Which lines in the records below include the word "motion"? Report each of them in full.

··· Dataset records

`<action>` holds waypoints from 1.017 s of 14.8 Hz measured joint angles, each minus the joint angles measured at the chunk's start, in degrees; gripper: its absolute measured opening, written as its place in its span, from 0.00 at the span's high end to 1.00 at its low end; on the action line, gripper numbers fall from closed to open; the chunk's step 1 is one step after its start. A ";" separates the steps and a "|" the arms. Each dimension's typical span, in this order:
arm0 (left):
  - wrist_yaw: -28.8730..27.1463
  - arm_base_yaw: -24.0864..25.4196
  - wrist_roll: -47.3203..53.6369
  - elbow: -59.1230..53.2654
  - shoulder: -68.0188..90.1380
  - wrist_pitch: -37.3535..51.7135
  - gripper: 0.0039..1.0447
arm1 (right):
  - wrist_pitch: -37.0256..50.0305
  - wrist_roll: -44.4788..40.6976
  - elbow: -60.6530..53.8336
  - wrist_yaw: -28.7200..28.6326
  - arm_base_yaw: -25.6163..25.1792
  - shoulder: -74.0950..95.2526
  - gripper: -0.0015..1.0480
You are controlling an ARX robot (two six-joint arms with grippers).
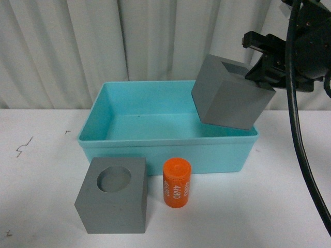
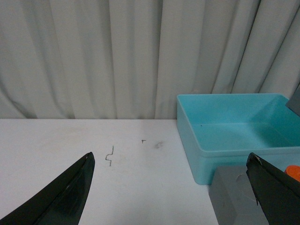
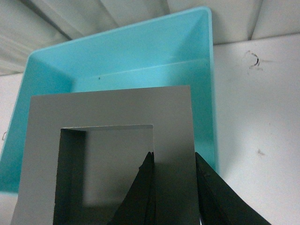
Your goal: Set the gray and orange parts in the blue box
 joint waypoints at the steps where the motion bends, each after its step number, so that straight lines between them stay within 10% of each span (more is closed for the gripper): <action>1: 0.00 0.00 0.00 0.00 -0.02 0.00 0.06 | -1.31 0.02 4.00 0.13 -0.13 2.73 0.82; 12: 0.00 0.00 0.02 0.00 -0.02 0.00 0.06 | -9.60 1.46 26.10 5.92 3.06 23.15 0.82; 15: 0.00 0.00 0.00 0.00 -0.02 0.00 0.06 | -7.37 2.62 26.10 7.30 3.04 23.04 0.57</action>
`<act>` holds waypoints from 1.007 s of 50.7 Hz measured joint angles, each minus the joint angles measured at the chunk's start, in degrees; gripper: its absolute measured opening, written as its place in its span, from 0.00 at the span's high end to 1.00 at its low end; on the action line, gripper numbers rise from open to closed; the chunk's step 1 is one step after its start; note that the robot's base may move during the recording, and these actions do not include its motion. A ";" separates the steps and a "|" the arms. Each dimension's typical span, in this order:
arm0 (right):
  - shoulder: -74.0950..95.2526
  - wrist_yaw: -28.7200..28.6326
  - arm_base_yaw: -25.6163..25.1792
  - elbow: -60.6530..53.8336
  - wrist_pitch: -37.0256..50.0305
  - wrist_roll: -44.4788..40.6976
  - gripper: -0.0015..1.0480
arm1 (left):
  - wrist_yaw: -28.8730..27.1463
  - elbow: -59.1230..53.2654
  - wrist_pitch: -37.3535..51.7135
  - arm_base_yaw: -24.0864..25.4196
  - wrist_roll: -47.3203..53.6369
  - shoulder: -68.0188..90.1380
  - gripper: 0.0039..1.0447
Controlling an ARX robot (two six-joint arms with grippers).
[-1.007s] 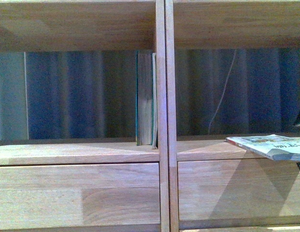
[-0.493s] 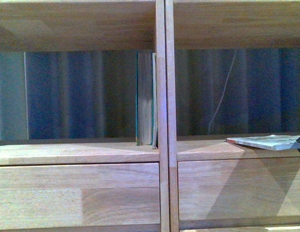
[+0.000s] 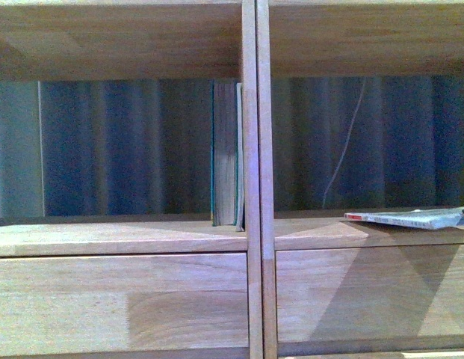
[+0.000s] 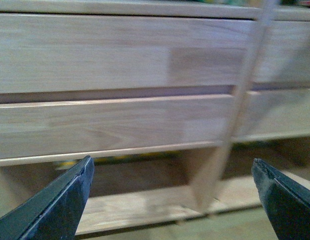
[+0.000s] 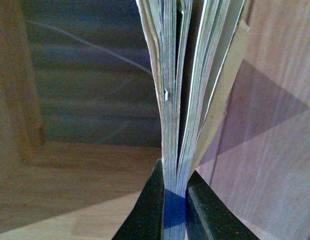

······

◆ Answer space
 joint waypoints at the steps where the motion bends, each after its step number, so that straight lines between them stay within 10% of each span (more is closed for the gripper): <action>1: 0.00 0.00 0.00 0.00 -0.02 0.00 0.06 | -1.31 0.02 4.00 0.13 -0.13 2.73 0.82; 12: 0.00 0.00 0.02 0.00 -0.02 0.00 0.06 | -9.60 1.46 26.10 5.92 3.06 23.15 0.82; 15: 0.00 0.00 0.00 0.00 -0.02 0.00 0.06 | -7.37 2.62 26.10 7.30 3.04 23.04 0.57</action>
`<act>` holds waypoints from 1.007 s of 50.7 Hz measured joint angles, each minus the joint angles measured at the chunk's start, in degrees; gripper: its absolute measured opening, written as its place in its span, from 0.00 at the span's high end to 1.00 at its low end; on the action line, gripper numbers rise from open to closed; the chunk's step 1 is one step after its start; note that the robot's base may move during the recording, and these actions do not include its motion. A ";" separates the steps and a "|" the arms. Each dimension's typical span, in this order:

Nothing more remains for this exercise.